Aston Martin's upcoming electric vehicles will use technology sourced from U.S. EV startup Lucid, the two companies announced on Monday.

In a deal that will see Lucid receive a 3.7% stake in Aston Martin and periodic cash payments, worth a combined $232 million, Aston Martin will utilize Lucid's leading EV technology, both current and future, to develop its own modular platform capable of supporting hypercars, sports cars, grand tourers, and SUVs. Aston Martin also agrees to spend an additional $225 million on parts and pay a $10 million integration fee to bring the total to $467 million.

The first of Aston Martin's EVs is due in 2025, and by the end of the decade all of the automaker's vehicles will either be plug-in hybrid or electric.

Aston Martin and Lucid already have a connection as Saudi Arabia's Public Investment Fund is the biggest shareholder of Lucid and the second biggest for Aston Martin. However, Lucid was selected by Aston Martin through a competitive process, the companies said.

Lawrence Stroll

Lawrence Stroll

"The supply agreement with Lucid is a game changer for the future EV-led growth of Aston Martin," Lawrence Stroll, Aston Martin's chairman, said in a statement. "Based on our strategy and requirements, we selected Lucid, gaining access to the industry's highest performance and most innovative technologies for our future BEV products."

The deal is the first of its kind for Lucid, which has a lineup of EVs that are capable of delivering more than 500 miles of range and have outputs well above 1,000 hp. Lucid's Air Sapphire features a three-motor powertrain delivering more than 1,200 hp, or enough for 0-60 mph acceleration in less than two seconds, according to the company.

Specific technologies mentioned in Monday's announcement include Lucid's efficient battery and inverter technologies, as well as its high-performance motors that facilitate highly precise torque vectoring.

To help differentiate the driving experience of its EVs from those of Lucid, Aston Martin will focus on the tuning of the power delivery to each wheel.

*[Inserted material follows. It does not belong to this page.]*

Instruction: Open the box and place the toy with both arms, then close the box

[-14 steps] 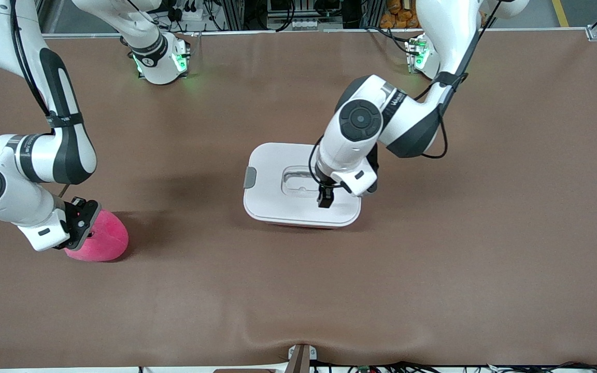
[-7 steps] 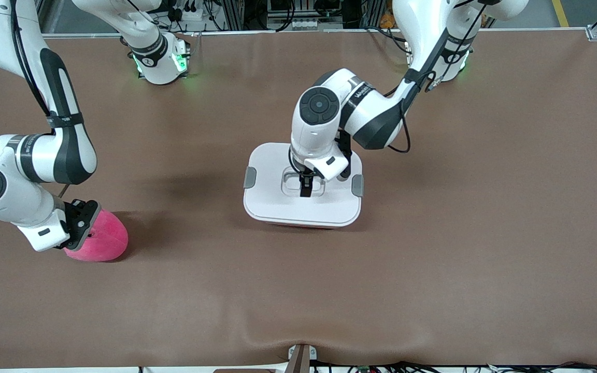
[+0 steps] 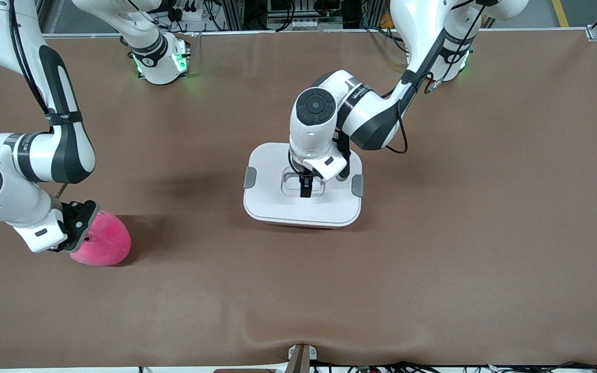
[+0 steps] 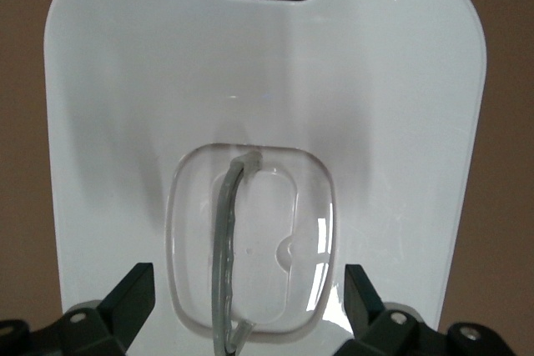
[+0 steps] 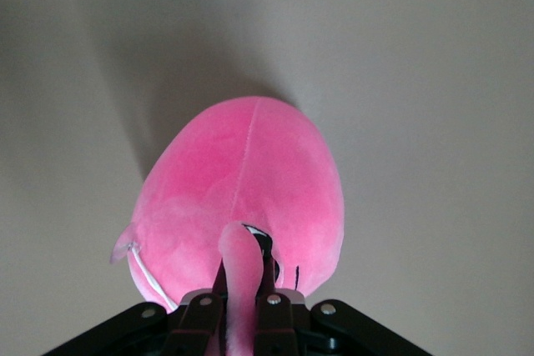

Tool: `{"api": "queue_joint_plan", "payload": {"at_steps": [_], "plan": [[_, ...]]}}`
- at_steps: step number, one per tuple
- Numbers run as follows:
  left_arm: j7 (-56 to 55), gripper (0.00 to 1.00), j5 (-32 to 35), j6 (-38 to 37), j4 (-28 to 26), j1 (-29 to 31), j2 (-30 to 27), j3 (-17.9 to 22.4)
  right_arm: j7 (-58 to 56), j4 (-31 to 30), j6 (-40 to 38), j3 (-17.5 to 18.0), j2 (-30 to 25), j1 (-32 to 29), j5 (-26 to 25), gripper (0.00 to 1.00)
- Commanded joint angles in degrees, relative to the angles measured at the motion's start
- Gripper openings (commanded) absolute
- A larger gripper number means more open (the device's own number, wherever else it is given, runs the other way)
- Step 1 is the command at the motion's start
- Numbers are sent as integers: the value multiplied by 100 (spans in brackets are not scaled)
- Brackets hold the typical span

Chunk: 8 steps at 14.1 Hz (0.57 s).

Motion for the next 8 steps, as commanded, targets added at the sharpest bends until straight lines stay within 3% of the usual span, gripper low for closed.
{"api": "queue_joint_plan", "payload": {"at_steps": [1,5,6,8], "plan": [[-252,100,182,265,-112,-131,57,43,-122,-6,-31,29,-210,-3,-123,0],[-340,100,200,337,-183,-246,66,51,-298,29,-40,38,-324,49,-132,0],[-340,96,217,345,-226,-255,66,51,-298,38,-40,38,-342,41,-123,0],[-340,76,279,372,-288,-237,49,34,-316,47,-40,38,-377,49,-132,0]]}}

According to the company, this will give it the ability to create a “distinct dynamic fingerprint” for each of its EVs.

Lucid's modular twin-motor drive unit

Lucid's modular twin-motor drive unit

Aston Martin will also leverage the consulting business of its Formula 1 team to develop aerodynamic designs using the same skills and processes involved in F1. This will lead to active aerodynamic and drag reduction systems to help improve vehicle efficiency, and as a result range. Aston Martin in its statement mentioned active cooling vents and systems for directing airflow around the wheel arches and under the vehicle.

Aston Martin is also looking to use brake-by-wire technology from Brembo to improve efficiency, as well as Pirelli tires with sensors designed to reliably gauge the load going through each wheel to more accurately calculate real-world range.

Despite the new deal with Lucid, Aston Martin will continue to source powertrain and electronic architecture technology from existing shareholder Mercedes-Benz. Aston Martin is also exploring the potential of sourcing technology and insights into the Chinese market from Zhejiang Geely, which Aston Martin also counts as a shareholder.